Records drawn from a dataset:
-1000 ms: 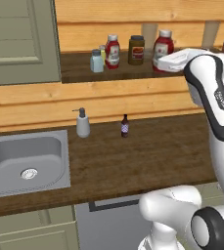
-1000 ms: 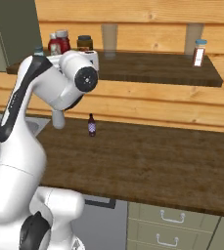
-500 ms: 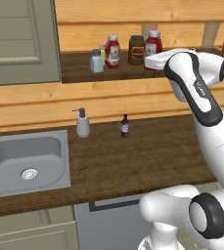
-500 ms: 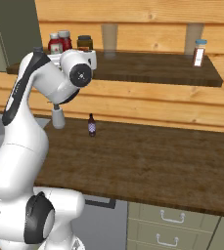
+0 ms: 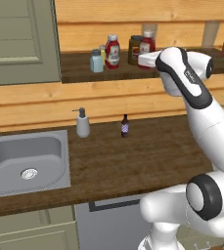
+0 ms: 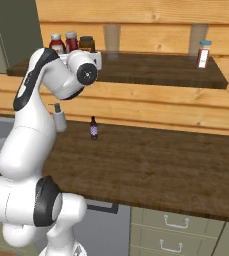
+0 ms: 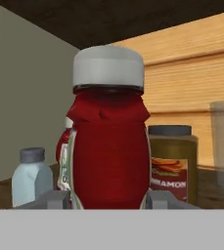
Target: Put the shaker and condiment bottle from the counter next to their counterparts in the cabinet.
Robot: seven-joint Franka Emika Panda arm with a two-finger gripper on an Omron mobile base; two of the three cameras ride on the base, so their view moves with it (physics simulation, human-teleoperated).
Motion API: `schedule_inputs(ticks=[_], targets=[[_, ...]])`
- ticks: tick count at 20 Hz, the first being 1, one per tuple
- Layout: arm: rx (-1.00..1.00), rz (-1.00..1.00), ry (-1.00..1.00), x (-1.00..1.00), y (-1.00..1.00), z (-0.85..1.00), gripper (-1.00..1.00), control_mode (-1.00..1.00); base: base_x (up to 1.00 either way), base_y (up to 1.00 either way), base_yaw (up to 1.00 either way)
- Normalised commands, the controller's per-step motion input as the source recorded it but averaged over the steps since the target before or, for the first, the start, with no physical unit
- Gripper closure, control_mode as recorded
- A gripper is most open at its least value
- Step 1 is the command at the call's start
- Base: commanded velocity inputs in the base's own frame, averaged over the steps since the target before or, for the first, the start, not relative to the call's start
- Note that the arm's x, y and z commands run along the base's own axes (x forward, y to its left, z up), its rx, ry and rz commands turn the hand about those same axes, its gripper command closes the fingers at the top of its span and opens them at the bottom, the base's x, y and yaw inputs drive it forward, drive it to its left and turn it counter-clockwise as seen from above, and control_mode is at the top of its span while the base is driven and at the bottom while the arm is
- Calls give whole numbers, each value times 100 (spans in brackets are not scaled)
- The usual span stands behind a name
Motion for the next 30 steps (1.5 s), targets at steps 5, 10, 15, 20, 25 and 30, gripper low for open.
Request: schedule_inputs(ticks=[5, 10, 15, 20, 25, 30], targets=[[4, 0, 15, 47, 0, -5, 100, -100, 0, 0, 0], [1, 0, 5, 47, 2, 0, 100, -100, 0, 0, 0], [0, 0, -7, 21, 5, -12, 100, -100, 0, 0, 0], [0, 5, -13, 19, 20, -31, 100, -100, 0, 0, 0], [0, 4, -3, 22, 7, -19, 100, -100, 0, 0, 0], [1, 0, 0, 21, 0, -14, 100, -100, 0, 0, 0]])
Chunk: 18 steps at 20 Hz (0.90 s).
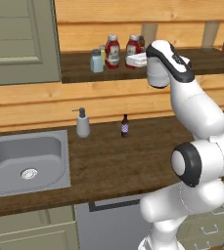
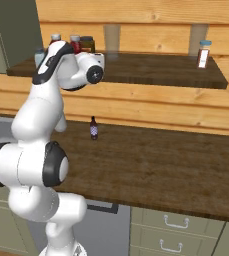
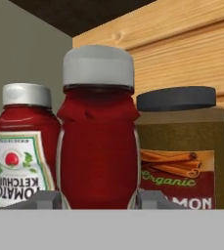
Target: Put the shaker and condiment bottle from the counter next to their counterparts in the cabinet.
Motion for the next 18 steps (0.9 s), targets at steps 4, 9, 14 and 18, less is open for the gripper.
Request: schedule_inputs(ticks=[4, 9, 14, 18], targets=[[0, 0, 0, 20, 0, -16, 100, -100, 0, 0, 0], [0, 0, 2, 32, 2, -18, 100, -100, 0, 0, 0], [0, 0, 6, 54, 13, -19, 100, -100, 0, 0, 0], [0, 0, 0, 43, 12, -30, -100, -100, 0, 0, 0]])
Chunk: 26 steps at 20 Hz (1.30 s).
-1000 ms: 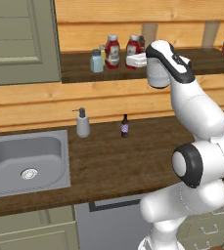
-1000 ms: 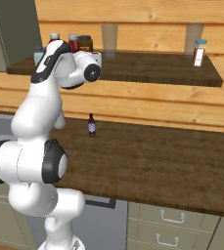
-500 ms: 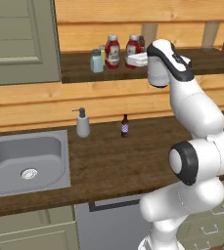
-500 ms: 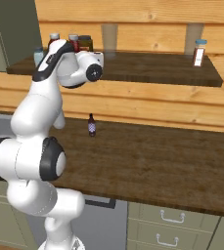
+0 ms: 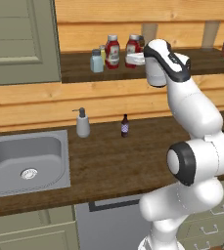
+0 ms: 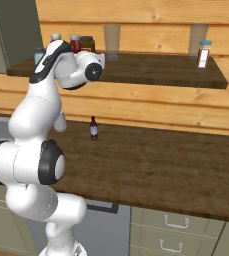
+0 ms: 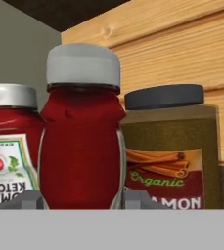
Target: Put the shaker and condiment bottle from the counter next to their counterparts in the cabinet.
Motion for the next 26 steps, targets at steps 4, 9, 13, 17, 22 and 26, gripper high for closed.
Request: schedule_inputs(ticks=[4, 9, 13, 17, 22, 26], targets=[[0, 0, 0, 12, 3, -28, -100, -100, 0, 0, 0], [0, 1, 0, 4, -28, 6, -100, -100, 0, 0, 0], [0, 0, 0, -1, -56, 9, -100, -100, 0, 0, 0], [0, 0, 0, -16, -58, 0, -100, -100, 0, 0, 0], [1, 3, 0, -3, -13, 0, -100, -100, 0, 0, 0], [2, 12, 1, 19, 4, 0, -100, -100, 0, 0, 0]])
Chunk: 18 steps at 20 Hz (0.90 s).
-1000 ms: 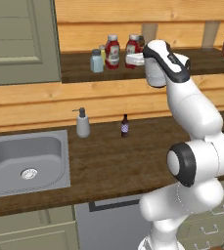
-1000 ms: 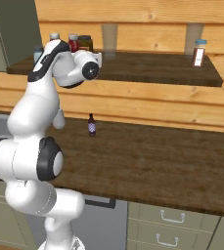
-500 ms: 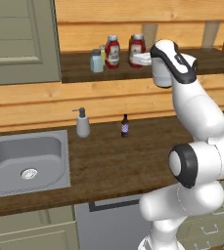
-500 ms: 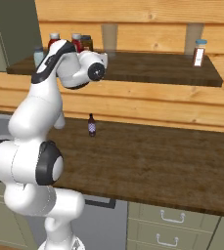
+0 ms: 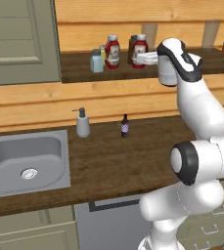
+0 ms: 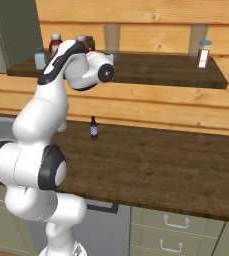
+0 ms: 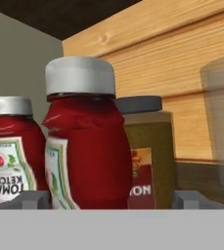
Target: Put the shaker and condiment bottle from the counter next to their counterparts in the cabinet.
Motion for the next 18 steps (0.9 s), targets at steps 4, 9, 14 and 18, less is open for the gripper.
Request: schedule_inputs(ticks=[4, 9, 14, 18], targets=[[10, 6, 0, -21, -27, 17, -100, -100, 0, 0, 0], [13, 1, -2, -78, -51, 13, -100, -100, 0, 0, 0], [13, 0, -12, -89, -47, 19, -100, -100, 0, 0, 0], [14, 0, -2, -100, -63, 48, -100, -100, 0, 0, 0]])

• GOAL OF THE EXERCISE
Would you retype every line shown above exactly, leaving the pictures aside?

• SOLUTION FOR THIS PROBLEM
-1000 ms: 
-1000 ms: 
-500 ms: 
-500 ms: 
+0 ms: 
+0 ms: 
+0 ms: 
Target: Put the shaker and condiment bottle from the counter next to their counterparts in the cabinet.
Robot: seven-joint Franka Emika Panda arm with a two-finger gripper on an Omron mobile base; two of the three cameras ride on the base, so their view moves with it (physics simulation, human-teleoperated).
Motion API: `schedule_inputs(ticks=[_], targets=[[_, ...]])`
- ticks: tick count at 20 Hz, the first being 1, one per tuple
- Layout: arm: rx (-1.00..1.00), rz (-1.00..1.00), ry (-1.00..1.00), x (-1.00..1.00), y (-1.00..1.00), z (-0.85..1.00), gripper (-1.00..1.00), control_mode (-1.00..1.00); base: base_x (up to 1.00 either way), base_y (up to 1.00 either way), base_yaw (up to 1.00 either way)
- Normalised commands, the controller's per-step motion input as the source recorded it but averaged over the steps since the target before or, for the first, the start, with no physical unit
- Gripper closure, control_mode as recorded
- A gripper is most open at its least value
- Step 1 is the command at the call's start
- Base: commanded velocity inputs in the base's own frame, averaged over the steps since the target before or, for the first, the start, not relative to the call's start
- Note that the arm's x, y and z commands run along the base's own axes (x forward, y to its left, z up), its rx, ry and rz commands turn the hand about those same axes, its gripper command closes the fingers at the top of its span and opens them at the bottom, the base's x, y and yaw inputs drive it forward, drive it to its left and turn it counter-clockwise as seen from above, and control_mode is at the top of its span while the base is driven and at the bottom while the arm is
- Calls give whole numbers, each value times 100 (spans in brackets are not scaled)
- The usual span stands behind a name
Motion for the next 30 steps (1.5 s), targets at steps 5, 10, 15, 20, 25 and 30, gripper low for open.
Request: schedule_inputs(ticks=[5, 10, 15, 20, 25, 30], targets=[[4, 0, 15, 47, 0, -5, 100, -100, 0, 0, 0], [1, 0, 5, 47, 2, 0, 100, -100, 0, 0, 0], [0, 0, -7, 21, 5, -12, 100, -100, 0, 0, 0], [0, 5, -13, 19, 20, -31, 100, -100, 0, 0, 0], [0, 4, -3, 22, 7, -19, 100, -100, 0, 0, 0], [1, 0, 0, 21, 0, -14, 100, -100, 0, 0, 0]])
Chunk: 18 steps at 20 Hz (0.90 s).
Target: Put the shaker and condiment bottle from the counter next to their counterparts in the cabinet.
Motion for the next 18 steps (0.9 s), targets at steps 4, 9, 14 and 18, less is open for the gripper.
Request: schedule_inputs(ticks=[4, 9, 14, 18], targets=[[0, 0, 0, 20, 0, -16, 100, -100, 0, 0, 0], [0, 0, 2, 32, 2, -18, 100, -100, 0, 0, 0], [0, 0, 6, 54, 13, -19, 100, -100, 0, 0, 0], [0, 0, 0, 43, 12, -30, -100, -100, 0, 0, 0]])
Chunk: 26 steps at 20 Hz (1.30 s).
-1000 ms: 
-1000 ms: 
-500 ms: 
-500 ms: 
+0 ms: 
+0 ms: 
+0 ms: 
Target: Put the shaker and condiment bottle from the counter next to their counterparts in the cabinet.
Motion for the next 26 steps, targets at steps 4, 9, 13, 17, 22 and 26, gripper high for closed.
Request: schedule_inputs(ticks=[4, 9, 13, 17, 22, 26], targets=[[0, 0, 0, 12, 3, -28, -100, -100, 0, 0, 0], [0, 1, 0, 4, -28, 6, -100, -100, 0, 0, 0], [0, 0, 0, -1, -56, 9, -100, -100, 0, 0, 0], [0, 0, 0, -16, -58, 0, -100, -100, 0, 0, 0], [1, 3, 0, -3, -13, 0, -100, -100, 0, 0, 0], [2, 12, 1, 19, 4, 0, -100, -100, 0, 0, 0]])
Chunk: 18 steps at 20 Hz (0.90 s).
-1000 ms: 
-1000 ms: 
-500 ms: 
-500 ms: 
+0 ms: 
+0 ms: 
+0 ms: 
Target: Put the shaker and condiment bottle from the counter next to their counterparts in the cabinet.
Motion for the next 18 steps (0.9 s), targets at steps 4, 9, 14 and 18, less is open for the gripper.
Request: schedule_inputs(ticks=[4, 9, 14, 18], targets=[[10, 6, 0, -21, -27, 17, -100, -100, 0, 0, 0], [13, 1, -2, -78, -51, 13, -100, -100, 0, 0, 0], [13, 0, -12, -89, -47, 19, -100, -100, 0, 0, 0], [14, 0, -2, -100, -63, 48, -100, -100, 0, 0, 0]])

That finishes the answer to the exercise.